• **Exercise description**
For the copy, please give all of the data again exactly and leave the pictures out.

• **Exercise data**
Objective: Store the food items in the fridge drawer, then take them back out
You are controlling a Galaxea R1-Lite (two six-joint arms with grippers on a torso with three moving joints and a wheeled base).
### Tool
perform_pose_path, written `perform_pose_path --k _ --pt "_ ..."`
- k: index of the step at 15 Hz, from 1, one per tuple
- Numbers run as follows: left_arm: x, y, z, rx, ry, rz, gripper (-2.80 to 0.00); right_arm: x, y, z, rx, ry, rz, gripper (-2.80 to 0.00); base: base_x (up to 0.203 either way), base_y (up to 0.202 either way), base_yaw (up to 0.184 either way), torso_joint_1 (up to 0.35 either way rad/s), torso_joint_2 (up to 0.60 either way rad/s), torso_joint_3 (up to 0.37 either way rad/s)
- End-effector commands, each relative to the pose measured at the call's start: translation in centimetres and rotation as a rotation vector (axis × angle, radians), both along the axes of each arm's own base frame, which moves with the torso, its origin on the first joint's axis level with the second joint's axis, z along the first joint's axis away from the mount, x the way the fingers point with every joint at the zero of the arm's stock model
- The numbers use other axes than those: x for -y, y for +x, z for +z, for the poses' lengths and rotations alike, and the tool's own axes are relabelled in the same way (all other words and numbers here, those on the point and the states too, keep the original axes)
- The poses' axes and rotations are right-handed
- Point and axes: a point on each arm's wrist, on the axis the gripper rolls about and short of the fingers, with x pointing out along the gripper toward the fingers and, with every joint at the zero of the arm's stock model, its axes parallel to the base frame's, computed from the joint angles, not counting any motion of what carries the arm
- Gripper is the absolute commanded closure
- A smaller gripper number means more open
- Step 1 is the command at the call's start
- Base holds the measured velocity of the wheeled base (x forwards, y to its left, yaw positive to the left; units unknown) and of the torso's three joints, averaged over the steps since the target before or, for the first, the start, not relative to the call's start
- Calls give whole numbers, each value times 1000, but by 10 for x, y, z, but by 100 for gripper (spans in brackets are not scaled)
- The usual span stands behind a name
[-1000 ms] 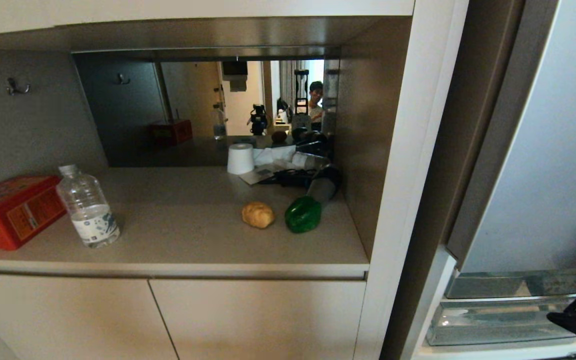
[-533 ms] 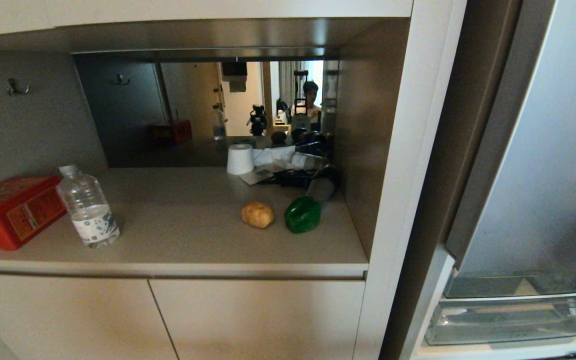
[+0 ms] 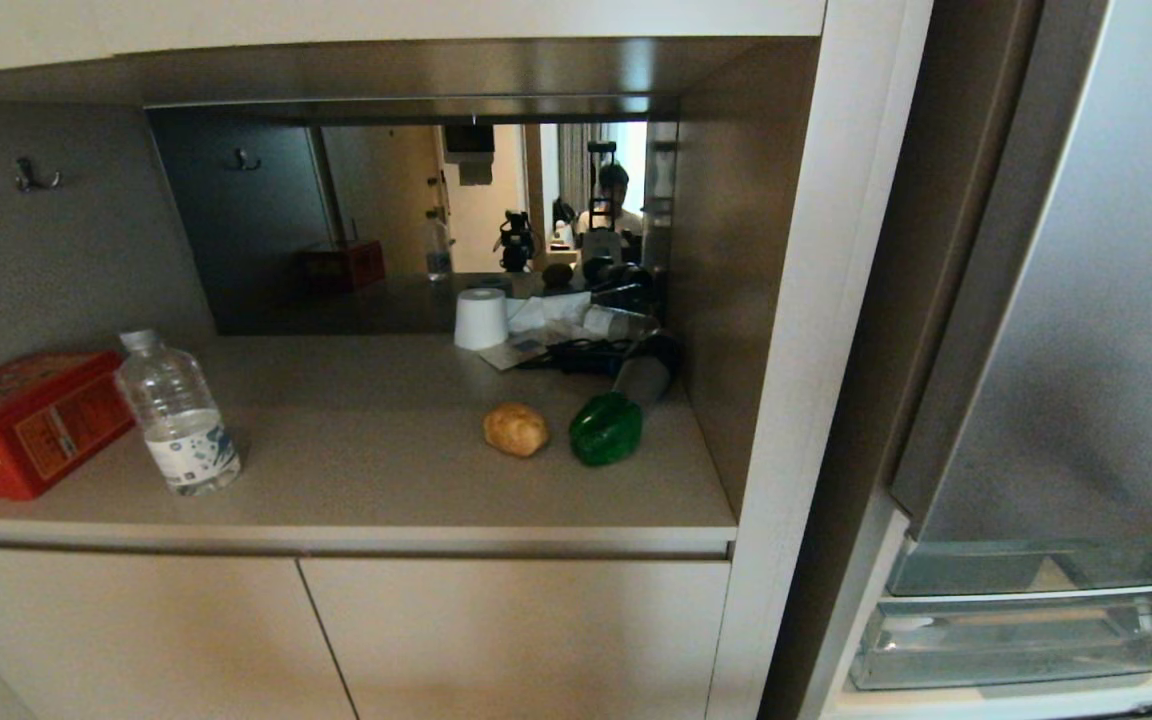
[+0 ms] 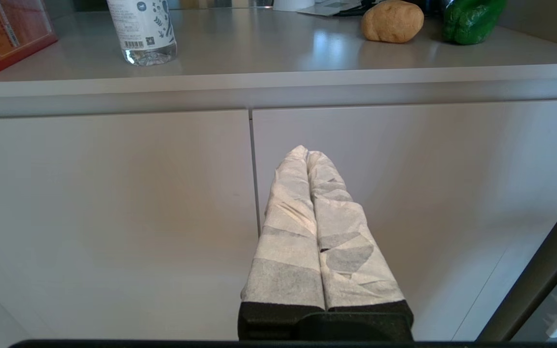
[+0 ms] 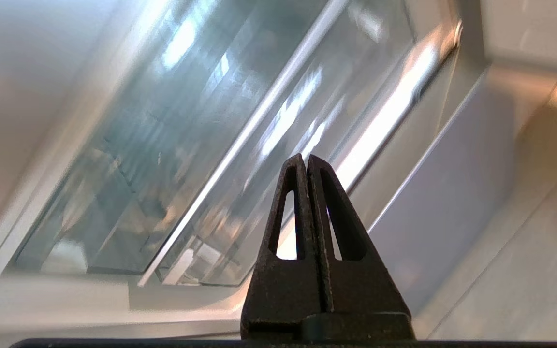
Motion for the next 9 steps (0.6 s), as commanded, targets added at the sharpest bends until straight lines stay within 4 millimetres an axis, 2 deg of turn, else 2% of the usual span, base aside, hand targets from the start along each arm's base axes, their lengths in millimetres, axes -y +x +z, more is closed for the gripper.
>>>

• **Output**
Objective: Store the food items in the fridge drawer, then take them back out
You are controlling a Galaxea R1-Lite (two six-joint arms with grippers on a torso with three moving joints and a wheeled base).
### Tool
perform_pose_path, written `perform_pose_path --k _ --pt "_ ..."`
- k: index of the step at 15 Hz, from 1, one per tuple
- Numbers run as follows: left_arm: x, y, z, rx, ry, rz, gripper (-2.80 to 0.00); right_arm: x, y, z, rx, ry, rz, gripper (-2.80 to 0.00); base: base_x (up to 0.203 either way), base_y (up to 0.202 either way), base_yaw (up to 0.184 either way), torso_joint_1 (up to 0.35 either way rad/s), torso_joint_2 (up to 0.60 either way rad/s), torso_joint_3 (up to 0.37 either way rad/s)
- End-effector commands, each relative to the pose measured at the call's start: translation in centimetres and rotation as a rotation vector (axis × angle, radians), both along the axes of each arm's own base frame, which moves with the torso, its origin on the first joint's axis level with the second joint's axis, z along the first joint's axis away from the mount, x the way the fingers point with every joint at the zero of the arm's stock model
- The numbers use other axes than those: x for -y, y for +x, z for +z, for the poses' lengths and rotations alike, and the tool's own axes are relabelled in the same way (all other words and numbers here, those on the point and the states too, keep the original axes)
- The poses' axes and rotations are right-handed
- Point and axes: a point on each arm's wrist, on the axis the gripper rolls about and short of the fingers, with x pointing out along the gripper toward the fingers and, with every joint at the zero of the arm's stock model, its axes parallel to the base frame's, computed from the joint angles, not counting any motion of what carries the arm
- Gripper is the absolute commanded closure
- A smaller gripper number means more open
- Step 1 is the command at the call's start
- Base holds the measured velocity of the wheeled base (x forwards, y to its left, yaw positive to the left; units unknown) and of the torso's three joints, averaged over the steps since the target before or, for the first, the start, not relative to the call's start
- Calls give whole numbers, each value times 1000, but by 10 for x, y, z, but by 100 for gripper (spans in brackets are not scaled)
- The usual span stands behind a name
[-1000 ms] 
[-533 ms] 
[+0 ms] 
[+0 ms] 
[+0 ms] 
Motion for the next 9 steps (0.6 s), as commanded, targets added at the sharpest bends until straight lines stay within 4 millimetres an axis, 2 deg of turn, else 2% of the usual span, base aside, hand targets from the start along each arm's base axes, their lengths in millimetres, axes -y +x +z, more is closed for the gripper.
>>>

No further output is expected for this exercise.